HYPOTHESIS FORMULATION AND TESTING
A hypothesis is nothing more than a statement that requires verification. Hence, it remains speculation until tested. Hypotheses are useful for verifying inferences from data and for determining the differences between observations and expectations.
A hypothesis has two parts: the null hypothesis (Ho) and the alternate hypothesis (Ha). The null hypothesis is a negative statement while the alternate hypothesis is phrased positively.
A problem with having a null and alternate hypothesis is that an incorrect conclusion can be drawn, also known as an inferential error, from a sample. There are two types of these errors: type I and type II. Type I occurs when the null hypothesis is rejected even though it is, in fact, true. Type II occurs when the null hypothesis is accepted even though it is, in fact, false.
A common approach for testing a hypothesis is the test of significance.
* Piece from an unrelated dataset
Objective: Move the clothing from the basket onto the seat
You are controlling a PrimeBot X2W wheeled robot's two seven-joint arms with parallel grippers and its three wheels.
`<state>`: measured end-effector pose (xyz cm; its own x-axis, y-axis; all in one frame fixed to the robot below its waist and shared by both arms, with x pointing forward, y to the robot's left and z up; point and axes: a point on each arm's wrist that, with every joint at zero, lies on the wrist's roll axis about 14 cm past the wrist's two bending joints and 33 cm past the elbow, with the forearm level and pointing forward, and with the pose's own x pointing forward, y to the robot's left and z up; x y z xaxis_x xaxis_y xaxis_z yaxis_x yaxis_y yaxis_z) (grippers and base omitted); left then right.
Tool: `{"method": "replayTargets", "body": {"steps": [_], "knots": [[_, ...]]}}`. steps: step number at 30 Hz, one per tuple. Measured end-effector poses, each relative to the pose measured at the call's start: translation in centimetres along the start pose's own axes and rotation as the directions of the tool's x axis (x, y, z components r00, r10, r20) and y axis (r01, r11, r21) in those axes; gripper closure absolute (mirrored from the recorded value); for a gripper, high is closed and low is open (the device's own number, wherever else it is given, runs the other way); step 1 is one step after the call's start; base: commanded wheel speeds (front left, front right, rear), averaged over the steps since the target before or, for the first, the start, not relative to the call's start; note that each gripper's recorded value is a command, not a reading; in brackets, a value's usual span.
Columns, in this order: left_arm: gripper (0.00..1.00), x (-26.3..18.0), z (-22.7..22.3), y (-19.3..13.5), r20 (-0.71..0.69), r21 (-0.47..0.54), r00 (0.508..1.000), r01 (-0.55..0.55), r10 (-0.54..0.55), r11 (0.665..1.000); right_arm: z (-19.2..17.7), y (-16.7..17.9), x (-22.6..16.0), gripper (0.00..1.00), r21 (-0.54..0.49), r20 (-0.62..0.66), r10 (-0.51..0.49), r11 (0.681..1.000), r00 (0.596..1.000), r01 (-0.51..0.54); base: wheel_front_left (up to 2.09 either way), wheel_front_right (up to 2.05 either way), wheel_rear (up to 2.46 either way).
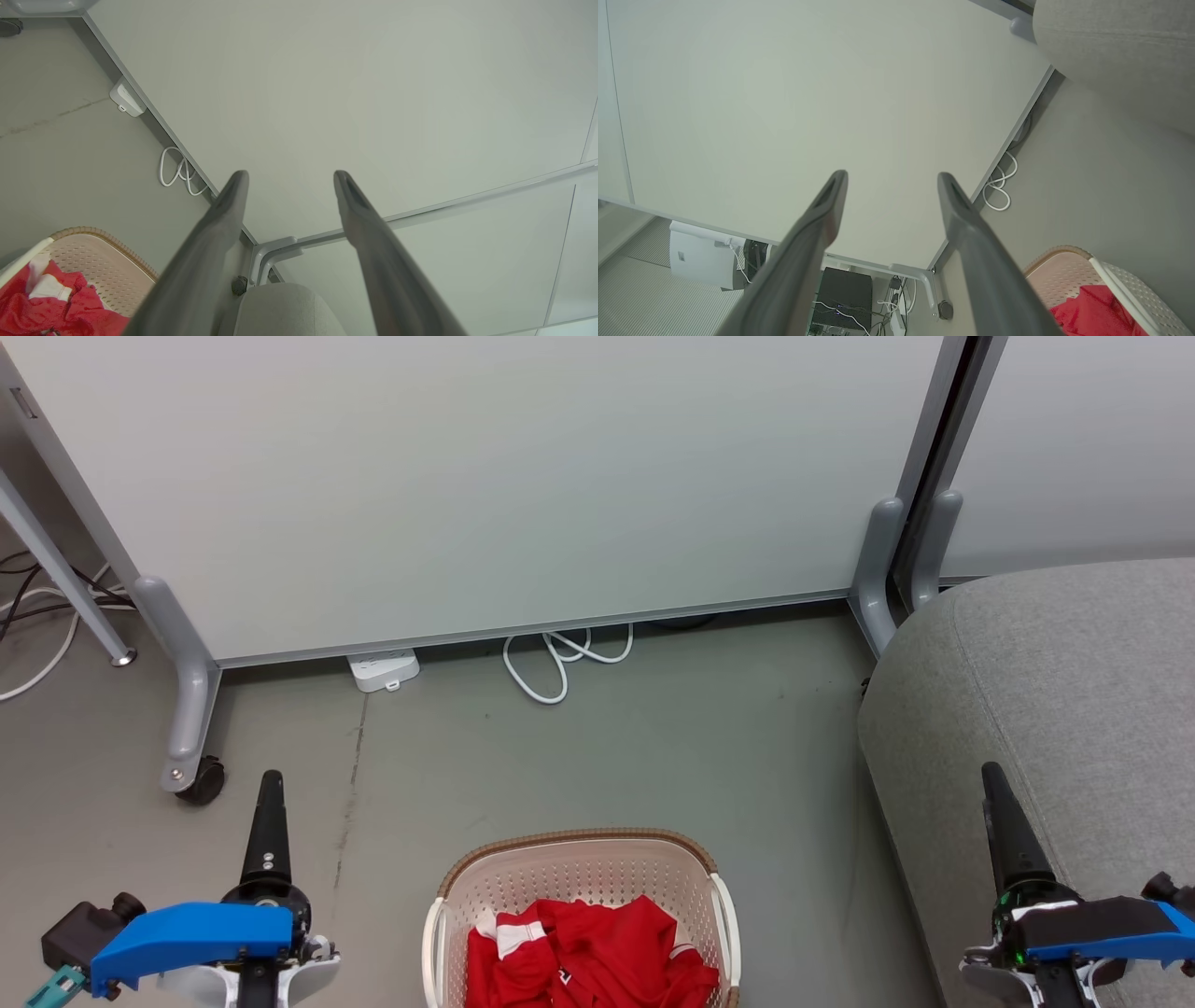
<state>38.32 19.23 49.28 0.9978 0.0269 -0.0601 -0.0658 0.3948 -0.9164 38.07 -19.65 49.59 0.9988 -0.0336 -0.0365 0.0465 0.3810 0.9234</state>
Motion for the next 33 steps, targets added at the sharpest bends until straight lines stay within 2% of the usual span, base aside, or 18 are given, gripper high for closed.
{"method": "replayTargets", "body": {"steps": [3,9,15,25,33], "knots": [[0.0,0.0,0.0,0.0,0.0,0.0,1.0,0.0,0.0,1.0,0.0,0.0,0.0,0.0,0.0,0.0,0.0,1.0,1.0,0.0,0.0,0.0,0.0],[0.0,0.1,-0.5,-0.5,-0.008,0.129,1.0,0.009,-0.008,0.992,-0.6,0.7,0.1,0.0,-0.131,-0.013,0.023,0.991,1.0,-0.024,0.0,0.0,0.0],[0.0,0.2,-1.2,-0.9,-0.023,0.246,1.0,0.021,-0.016,0.969,-1.0,1.0,0.1,0.0,-0.255,-0.026,0.036,0.966,0.999,-0.041,0.0,0.0,0.0],[0.0,0.2,-2.2,-1.1,-0.037,0.422,0.999,0.034,-0.02,0.906,-1.5,0.9,0.0,0.0,-0.418,-0.037,0.04,0.907,0.999,-0.052,0.0,0.0,0.0],[0.0,0.2,-2.8,-1.0,-0.048,0.524,0.999,0.043,-0.021,0.85,-1.8,1.0,-0.1,0.0,-0.518,-0.045,0.051,0.853,0.998,-0.067,0.0,0.0,0.0]]}}
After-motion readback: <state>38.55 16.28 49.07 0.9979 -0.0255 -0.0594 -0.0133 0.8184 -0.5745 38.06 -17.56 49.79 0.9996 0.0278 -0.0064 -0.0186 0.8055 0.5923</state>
Basically, this entails assessing the degree of difference between the null and the alternate hypothesis. The difference is then assessed to be significant or insignificant. The probability of one of the differences being more wrong than the others is called the significance level. The degree of certainty is the confidence level.
There is one major benefit of hypothesis formulation and testing. It provides a means for testing inferences so that decisions can be made without relying on false assumptions.
for Hypothesis Formulation and Testing
Define the null and alternate hypothesis.- Determine the desired confidence level or level of significance.
- Determine the sample size.
- Calculate the differences between the expected and actual results.